I was listening to Josh Groban’s recent album Stages, and “Finishing the Hat” came on – from Sundays in the Park with George, a Sondheim musical inspired by artist Georges Seurat painting “A Sunday Afternoon on the Island of La Grande Jatte.”
It’s a painful song about the woman George loves leaving him, but he still has his work that needs to be done, finishing painting the hat on the woman. The lyrics to the song are marvelous, detailing a different way of looking at the world, as negative space and windows, where the artist grants as much importance to the hat as the figure wearing it.
Finishing the hat
How you have to finish the hat
How you watch the rest of the world
From a window
While you finish the hat
Writers, and I assume other artists as well, are dissociative by nature. I detach from the world and slip into another, wear the skins of many characters, experience an existence slightly different from my own while also living in the one I’m in. And whenever I’m working on dayjob or cooking or other responsibilities, part of me is always somewhere else, always needing more than where I am or what I’m doing. I can be absentminded, selectively blind, deaf, mute, and all because I’m not entirely here. At the recommendation of a therapist, I tried mindfulness once. I found it lacking on a therapeutic level. That little part of me cannot remain tethered. And why should it? What would keep me here?
Entering the world of the hat
Reaching through the world of the hat
Like a window
Back to this one from that
I spend all day mentalizing the scene, trying different phrases, different angles, different dialogue, playing it out over and over and over until it feels solid, then finding another to work on. I get home and I’m usually too mentally/emotionally exhausted to write, which hurts all the more after all the preparation and build-up and genuine need to get these bottlenecking ideas out of my head and into written words where they belong. My real work, this work, and I can barely make headway like I used to when this work was all I did (and when I made little to no money doing it).
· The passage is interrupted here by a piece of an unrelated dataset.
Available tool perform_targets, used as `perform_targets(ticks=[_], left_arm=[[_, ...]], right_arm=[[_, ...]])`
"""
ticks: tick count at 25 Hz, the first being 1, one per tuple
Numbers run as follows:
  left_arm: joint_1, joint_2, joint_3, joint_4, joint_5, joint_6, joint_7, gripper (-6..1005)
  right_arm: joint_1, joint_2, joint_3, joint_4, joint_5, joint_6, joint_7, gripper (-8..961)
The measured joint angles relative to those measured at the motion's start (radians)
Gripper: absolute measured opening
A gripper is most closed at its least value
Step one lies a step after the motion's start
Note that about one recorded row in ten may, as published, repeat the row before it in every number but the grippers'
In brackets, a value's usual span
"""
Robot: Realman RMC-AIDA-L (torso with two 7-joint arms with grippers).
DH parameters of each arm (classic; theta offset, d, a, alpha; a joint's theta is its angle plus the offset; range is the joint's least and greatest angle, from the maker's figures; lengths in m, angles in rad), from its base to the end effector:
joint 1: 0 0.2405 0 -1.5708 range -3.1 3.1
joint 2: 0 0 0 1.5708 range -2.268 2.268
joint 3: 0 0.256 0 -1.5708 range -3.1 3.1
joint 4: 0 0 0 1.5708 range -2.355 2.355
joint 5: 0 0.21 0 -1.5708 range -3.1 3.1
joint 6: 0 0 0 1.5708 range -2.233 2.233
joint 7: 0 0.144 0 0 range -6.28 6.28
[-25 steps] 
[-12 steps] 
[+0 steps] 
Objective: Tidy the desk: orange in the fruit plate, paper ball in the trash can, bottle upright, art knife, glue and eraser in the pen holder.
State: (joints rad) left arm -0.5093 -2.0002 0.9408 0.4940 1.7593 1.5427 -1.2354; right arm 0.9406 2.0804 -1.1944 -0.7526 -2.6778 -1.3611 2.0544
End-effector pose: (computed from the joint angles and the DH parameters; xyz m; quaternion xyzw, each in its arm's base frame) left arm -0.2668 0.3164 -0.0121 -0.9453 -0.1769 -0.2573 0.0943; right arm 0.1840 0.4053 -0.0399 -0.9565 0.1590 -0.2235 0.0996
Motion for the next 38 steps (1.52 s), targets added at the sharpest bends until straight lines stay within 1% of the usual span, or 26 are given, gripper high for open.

Dayjob consumes my time, but my writing consumes my life. I’m far more comfortable dissociating when I’m deep in depression than I am bearing reality, but sometimes I realize how much of my life is spent watching the world from a window while I finish the story. And there’s always another story. Too many stories and never enough time. Worse, never enough energy. I wish coffee were the potion that I wanted it to be. It keeps my eyes open, nothing more. Sometimes my heart races, but that’s decidedly unpleasant.
And when the woman that you wanted goes
You can say to yourself, well, I give what I give
But the woman who won’t wait for you knows
That however you live
There’s a part of you always standing by
Mapping out the sky
There is always a part of me discontent with the world I’m in, always wanting a world that can only be inside my head or on a page. And in having to make a choice between ever having a deeper relationship with a person or writing, I suppose I’ve married myself to the work, because I can only ever successfully do one or the other, and the stories aren’t going away, while no person’s exactly clamoring for my time. I could never give everything I needed to give to a person, despite loneliness, despite human need.
Perhaps the reason I’ve never felt like a human being was because I’m a writer instead. And are we merely ghosts?